Technologies and Policies for the Transition to a Sustainable Energy System in China
ABSTRACT: China's rapid economic growth over the past few decades, and in particular over the past few years, has resulted in rapid expansion of its energy consumption. Coal currently accounts for approximately 70% of China's primary supply, and will continue to play a crucial role in powering China's economic development. The consumption of coal has been a major threat to China's environmental sustainability. The consumption of fossil fuels contributed to 87-89% of the total SO2 emission in China during the 10th Five-Year-Plan (2000-2005), now makes China be largest CO2 emitter in the world as well. At the same time, over 50% of China's oil consumption comes from the overseas market, causing a significant energy supply security concerns. China is facing an energy dilemma in the process of industrialization, urbanization, and motorization: Based on current scientific and technology knowledge, it is really hard for China to achieve cost-effective transformation to a sustainable energy system. . This paper explores the current state of China's energy consumption, and options for the transition to a sustainable energy system. The paper begins with an overview of the energy supply in China including the current fuel mix, the structure of the industry, and projected investment and emissions trends. Section 2 examines, based on modeling analysis, the technological options that China would need to take for achieving transformation to a sustainable energy system, and Section 3 reviews the policy measures that have been implemented to promote the development and deployment of sustainable energy technologies since 2005. In the final section, further domestic and international cooperation initiatives that could shape the structure of China's future energy system are discussed.
Prof. Zhang Xiliang
Tsinghua University
Beijing, ChinaDr. Zhang Xiliang received his Ph.D. of Management Science and Engineering at Tsinghua University in 1997. Dr. Zhang is currently a full professor of energy economics and policy and the executive director of Institute of Energy, Environment and Economy, Tsinghua University. Since April 2008 Prof. Zhang has also served as the chief scientist and executive director of China Automotive Energy Research Center, Tsinghua University. Prof. Zhang has conducted research on sustainable energy technology innovation and diffusion, markets, policies, and futures for China. Prof.

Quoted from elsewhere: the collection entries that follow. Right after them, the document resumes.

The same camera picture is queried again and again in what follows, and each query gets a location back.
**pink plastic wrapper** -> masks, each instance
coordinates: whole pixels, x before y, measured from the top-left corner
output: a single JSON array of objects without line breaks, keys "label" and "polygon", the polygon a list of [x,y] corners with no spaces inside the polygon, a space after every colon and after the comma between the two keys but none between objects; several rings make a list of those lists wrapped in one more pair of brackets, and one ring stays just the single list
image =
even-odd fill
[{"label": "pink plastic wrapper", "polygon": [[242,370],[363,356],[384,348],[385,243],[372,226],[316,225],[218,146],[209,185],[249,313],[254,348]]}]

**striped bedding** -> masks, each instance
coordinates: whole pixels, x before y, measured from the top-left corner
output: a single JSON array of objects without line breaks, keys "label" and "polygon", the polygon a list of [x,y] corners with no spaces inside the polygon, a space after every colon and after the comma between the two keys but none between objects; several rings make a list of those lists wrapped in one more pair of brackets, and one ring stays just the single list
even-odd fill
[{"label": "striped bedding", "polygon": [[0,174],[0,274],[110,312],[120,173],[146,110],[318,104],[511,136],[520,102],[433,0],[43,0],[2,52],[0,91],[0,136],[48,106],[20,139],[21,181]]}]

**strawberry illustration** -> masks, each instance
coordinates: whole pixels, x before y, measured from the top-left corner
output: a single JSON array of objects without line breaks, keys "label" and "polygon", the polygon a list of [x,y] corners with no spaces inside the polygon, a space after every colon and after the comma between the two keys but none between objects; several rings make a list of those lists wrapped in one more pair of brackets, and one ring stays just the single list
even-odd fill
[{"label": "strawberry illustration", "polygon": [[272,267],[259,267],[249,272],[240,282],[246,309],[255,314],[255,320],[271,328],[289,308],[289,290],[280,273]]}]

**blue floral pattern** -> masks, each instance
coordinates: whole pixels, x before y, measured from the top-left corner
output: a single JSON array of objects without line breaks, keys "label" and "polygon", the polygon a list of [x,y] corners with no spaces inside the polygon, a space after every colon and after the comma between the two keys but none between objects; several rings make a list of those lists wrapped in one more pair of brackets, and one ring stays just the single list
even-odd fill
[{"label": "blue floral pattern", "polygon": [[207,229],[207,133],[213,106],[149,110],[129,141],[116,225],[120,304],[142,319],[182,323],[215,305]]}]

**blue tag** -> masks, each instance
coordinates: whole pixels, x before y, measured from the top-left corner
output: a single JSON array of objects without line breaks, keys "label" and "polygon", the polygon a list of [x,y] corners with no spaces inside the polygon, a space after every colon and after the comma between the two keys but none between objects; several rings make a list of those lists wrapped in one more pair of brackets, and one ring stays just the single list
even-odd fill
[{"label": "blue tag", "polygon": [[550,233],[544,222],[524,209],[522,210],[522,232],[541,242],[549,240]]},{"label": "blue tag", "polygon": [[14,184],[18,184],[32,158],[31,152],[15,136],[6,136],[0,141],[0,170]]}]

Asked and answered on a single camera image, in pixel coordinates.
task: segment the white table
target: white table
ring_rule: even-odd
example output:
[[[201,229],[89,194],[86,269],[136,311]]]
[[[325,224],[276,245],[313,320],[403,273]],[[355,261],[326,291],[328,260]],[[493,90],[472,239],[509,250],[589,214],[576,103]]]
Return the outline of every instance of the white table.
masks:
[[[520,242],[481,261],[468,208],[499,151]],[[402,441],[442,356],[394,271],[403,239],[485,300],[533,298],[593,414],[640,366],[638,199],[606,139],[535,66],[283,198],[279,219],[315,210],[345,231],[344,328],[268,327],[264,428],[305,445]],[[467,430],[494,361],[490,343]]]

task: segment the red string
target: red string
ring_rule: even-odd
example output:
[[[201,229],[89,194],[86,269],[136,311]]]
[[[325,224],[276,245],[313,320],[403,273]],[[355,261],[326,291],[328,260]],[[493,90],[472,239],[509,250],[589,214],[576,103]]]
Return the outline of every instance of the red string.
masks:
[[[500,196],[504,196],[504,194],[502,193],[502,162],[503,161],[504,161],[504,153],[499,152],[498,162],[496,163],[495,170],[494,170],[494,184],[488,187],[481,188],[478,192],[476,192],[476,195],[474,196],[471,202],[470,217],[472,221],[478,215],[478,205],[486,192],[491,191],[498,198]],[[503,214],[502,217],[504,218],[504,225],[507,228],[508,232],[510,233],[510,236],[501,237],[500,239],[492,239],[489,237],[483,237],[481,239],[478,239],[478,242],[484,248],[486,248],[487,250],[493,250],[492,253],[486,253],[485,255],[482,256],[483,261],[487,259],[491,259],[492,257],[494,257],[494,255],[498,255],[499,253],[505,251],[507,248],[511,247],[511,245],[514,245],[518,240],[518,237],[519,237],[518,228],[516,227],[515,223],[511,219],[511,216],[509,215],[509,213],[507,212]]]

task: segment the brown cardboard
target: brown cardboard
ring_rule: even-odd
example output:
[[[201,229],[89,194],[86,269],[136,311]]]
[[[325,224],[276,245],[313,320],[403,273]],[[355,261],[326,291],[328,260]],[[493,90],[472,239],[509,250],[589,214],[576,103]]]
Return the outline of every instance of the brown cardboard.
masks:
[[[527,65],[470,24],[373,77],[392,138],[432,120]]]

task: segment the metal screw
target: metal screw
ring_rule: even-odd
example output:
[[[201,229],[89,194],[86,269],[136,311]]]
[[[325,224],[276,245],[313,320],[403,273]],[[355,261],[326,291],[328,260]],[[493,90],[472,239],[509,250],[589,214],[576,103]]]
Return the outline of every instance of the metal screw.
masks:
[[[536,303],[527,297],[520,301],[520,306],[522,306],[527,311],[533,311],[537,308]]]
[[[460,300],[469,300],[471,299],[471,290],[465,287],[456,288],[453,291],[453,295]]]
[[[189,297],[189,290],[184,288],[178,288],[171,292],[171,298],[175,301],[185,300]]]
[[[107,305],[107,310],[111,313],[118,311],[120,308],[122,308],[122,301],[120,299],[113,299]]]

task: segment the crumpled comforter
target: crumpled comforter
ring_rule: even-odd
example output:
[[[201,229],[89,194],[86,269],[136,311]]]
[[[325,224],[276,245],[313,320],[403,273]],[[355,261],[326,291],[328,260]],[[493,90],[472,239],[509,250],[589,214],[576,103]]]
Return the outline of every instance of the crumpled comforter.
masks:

Zhang served as the chief scientist of the expert group for drafting the experts' version of China Renewable Energy Law during 2004 -2005, and the energy expert of the expert group for drafting China Circular Economy Law in 2007, both work were organized by Environmental Protection and Resource Conservation Committee of National People's Congress. Prof. Zhang is currently the coordinator of three key climate change mitigation related projects of the National Global Environment Research Programme during the 11th Five-Year-Plan period (2006-2010). As co-principle investigators Prof. Zhang is also leading two key research grants from National Natural Sciences Foundation of China: China's Energy-related CO2 Control Technology and Policy and Modelling Energy Development and Utilization Strategy in Western China. Prof. Zhang has been a lead author for Energy Supply of the 4th IPCC Assessment Report, and shares Nobel Prize for the work on IPCC. He is an associate editor of journal Energy for Sustainable Development, and a member of editorial board of Climate Policy, International Journal of Sustainable Engineering, and Frontiers of Chinese Power Systems Technologies. He is currently a co-guest editor of the Special Issue on China Renewable Energy of Energy Policy. Dr. Zhang has been the secretary general of the New Energy Committee of China Energy Research Society since January 2006.